A data quality rule defines the conditions or criteria that data must meet to be considered valid, accurate, and reliable.
- Default rules: Default rules are automatically created in the workspace and are triggered on all assets and fields.
- Custom rules: Custom rules are created by a user in the workspace by configuring certain conditions.
The default rules are triggered on all the assets for the respective datasource when Run Quality Rules and Calculate Scores toggle is turned on within the Insights section while establishing a new datasource. This evaluates the assets on various aspects of data such as distribution, completeness, validity and generates a Quality Score that displays the quality of data. The purpose of rules is to assess the completeness, consistency, accuracy, and timeliness of data. By applying predefined rules to datasets, organizations can identify and address data issues, errors, or inconsistencies in a systematic manner.
Profiling in the Data Integrity Suite includes categories that provide insights into data characteristics. Each category displays relevant metrics, including counts and percentages of valid, invalid, and null entries, along with visual representations such as bar charts for data distribution and value counts. Profiling statistics are generated for datasets and fields when the Profile Datasets toggle is turned on within the Insights section while establishing a new datasource.

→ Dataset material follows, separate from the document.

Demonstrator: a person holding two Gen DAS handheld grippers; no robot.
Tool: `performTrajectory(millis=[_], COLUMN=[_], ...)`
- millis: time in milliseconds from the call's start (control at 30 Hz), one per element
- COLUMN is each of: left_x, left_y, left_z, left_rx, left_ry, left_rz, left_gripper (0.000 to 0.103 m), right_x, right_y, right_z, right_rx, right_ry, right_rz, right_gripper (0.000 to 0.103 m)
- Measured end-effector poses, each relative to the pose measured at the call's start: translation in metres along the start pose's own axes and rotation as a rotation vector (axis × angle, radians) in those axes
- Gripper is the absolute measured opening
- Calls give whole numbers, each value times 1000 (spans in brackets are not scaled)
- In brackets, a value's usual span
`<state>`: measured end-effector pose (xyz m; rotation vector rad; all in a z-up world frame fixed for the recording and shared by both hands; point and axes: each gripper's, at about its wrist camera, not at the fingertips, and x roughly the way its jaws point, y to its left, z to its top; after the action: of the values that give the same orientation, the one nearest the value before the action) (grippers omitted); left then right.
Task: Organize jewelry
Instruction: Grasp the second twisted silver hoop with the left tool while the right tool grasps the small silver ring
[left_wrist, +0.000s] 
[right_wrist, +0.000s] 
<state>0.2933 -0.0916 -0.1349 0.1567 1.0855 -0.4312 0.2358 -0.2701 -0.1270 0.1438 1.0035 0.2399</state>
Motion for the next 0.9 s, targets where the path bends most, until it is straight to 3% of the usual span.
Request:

To learn more about Insights, refer to View insights and schedule.
Rules tab
It lists all the rules in the Data Integrity Suite and displays the following information:
-
Rule: Displays the name of the rule. Select
to view detailed information about the specific rule which
includes:
- Rule Scores: Displays the list of associated fields, their respective rule score and the date when the rule was last executed. Rule score is the quantitative measure of the quality based on the rule criteria.
- Rule Definition: Provides rule's description, dimension, scoring bands, total number of associated target fields, pass conditions, result type and the associated expression.
- Dimension: Shows the rule dimension. Each dimension represents a particular quality criterion that the data must adhere to, and rules are formulated to evaluate and ensure the desired level of quality in that dimension.
- Targets: Shows the number of targeted fields.
- Run Status: Displays the status of rule execution.
- Last Evaluated: Displays the timestamp when the rule was last evaluated.
- Scheduling: Displays if the scheduling for the rule is enabled or disabled.
- Description: Shows a detailed description of the rule.